SiO Enabled by ZSM‐5 and Graphene as Long‐Cycle and High‐Rate Anodes for Lithium‐Ion Batteries

Abstract Silicon oxides (SiO, SiO 2 ) with high theoretical capacity and low cost are viewed as promising anodes for the next‐generation lithium‐ion batteries (LIBs) but suffer from inferior rate capability and coulombic efficiency (CE) owing to the sluggish charge transfer kinetics. Herein, the study proposes a multichannel modulation strategy induced by ZSM‐5 and SiO as well as electron‐rich graphene to effectively solve the above issue.

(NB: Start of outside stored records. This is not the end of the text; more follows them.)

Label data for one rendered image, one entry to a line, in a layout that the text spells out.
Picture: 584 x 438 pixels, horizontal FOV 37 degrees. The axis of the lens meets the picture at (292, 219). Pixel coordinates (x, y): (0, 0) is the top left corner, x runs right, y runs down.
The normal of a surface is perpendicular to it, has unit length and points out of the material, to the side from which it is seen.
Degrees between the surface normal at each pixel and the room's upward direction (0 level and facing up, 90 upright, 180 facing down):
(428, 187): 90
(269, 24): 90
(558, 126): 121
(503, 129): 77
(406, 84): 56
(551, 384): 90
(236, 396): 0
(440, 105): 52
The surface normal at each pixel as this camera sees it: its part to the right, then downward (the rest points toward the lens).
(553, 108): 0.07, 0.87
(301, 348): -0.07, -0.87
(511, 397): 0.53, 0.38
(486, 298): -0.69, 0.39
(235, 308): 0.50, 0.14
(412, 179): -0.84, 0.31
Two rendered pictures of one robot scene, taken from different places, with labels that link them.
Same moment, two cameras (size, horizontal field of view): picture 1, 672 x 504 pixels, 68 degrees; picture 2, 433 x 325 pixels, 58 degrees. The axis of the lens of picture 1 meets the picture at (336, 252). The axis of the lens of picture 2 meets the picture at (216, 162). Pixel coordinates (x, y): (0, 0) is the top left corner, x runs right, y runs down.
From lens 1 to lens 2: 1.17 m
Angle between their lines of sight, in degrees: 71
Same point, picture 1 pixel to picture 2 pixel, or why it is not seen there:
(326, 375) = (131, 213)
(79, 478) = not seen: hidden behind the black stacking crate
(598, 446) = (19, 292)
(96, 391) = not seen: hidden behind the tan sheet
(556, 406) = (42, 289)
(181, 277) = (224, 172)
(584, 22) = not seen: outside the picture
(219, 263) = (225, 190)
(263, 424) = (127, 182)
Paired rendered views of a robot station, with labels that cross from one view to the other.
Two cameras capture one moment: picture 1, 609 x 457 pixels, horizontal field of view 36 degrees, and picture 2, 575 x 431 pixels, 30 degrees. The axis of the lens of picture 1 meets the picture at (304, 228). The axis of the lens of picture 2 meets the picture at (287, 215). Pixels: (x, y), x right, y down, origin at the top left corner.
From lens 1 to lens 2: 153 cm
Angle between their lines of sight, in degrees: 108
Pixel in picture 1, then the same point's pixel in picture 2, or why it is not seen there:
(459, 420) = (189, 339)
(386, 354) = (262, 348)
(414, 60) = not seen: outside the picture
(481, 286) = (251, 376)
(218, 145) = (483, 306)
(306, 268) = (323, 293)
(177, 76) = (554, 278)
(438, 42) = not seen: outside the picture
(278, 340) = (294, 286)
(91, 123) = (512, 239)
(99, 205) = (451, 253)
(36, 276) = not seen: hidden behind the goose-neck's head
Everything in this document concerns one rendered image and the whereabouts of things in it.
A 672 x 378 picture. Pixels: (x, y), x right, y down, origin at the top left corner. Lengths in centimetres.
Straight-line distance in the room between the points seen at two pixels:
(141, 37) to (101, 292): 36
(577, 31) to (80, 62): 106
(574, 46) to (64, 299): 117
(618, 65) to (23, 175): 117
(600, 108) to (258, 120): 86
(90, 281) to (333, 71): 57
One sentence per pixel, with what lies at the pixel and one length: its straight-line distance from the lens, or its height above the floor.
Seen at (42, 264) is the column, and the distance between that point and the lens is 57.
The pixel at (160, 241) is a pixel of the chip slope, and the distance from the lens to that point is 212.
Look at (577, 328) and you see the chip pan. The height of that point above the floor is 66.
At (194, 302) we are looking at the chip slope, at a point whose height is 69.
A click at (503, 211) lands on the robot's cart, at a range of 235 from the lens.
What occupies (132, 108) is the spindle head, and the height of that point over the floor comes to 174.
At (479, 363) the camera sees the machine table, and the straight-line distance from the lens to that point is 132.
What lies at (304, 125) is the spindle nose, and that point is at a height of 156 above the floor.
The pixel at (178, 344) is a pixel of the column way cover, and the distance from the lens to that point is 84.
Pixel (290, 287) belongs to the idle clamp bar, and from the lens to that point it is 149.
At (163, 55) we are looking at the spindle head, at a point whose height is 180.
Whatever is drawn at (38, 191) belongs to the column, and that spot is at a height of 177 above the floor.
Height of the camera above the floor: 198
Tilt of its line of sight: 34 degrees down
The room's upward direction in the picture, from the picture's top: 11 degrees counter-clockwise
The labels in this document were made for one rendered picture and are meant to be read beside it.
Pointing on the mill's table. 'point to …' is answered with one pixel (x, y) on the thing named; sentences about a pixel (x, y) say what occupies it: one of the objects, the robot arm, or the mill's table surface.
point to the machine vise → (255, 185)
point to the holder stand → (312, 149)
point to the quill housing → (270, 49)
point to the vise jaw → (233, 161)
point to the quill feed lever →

Specially, the ZSM‐5, which can not only provide a certain Li + reserve capacity as an anode material, but also serve as a bridge to connect the isolated SiO nanoparticles, providing Li + transport channel and adjusting the transfer kinetic, making it to achieve two things at one stroke, so that the as‐obtained SiO@ZSM@Gra composite shows improved rate performance and CE compared to that of single silicon oxides. Combing with the CV and EIS fitting analysis, it is demonstrated that the constructed composites own higher Li + diffusion coefficient and more charge conduction capability. Furthermore, the fabricated full cell with LiNi 0.8 Co 0.1 Mn 0.1 O 2 exhibits good electro‐chemical properties. The proposed strategy for intrinsic accelerating charge transfer can be conductive to electrode design for the next‐generation low cost and high energy LIBs.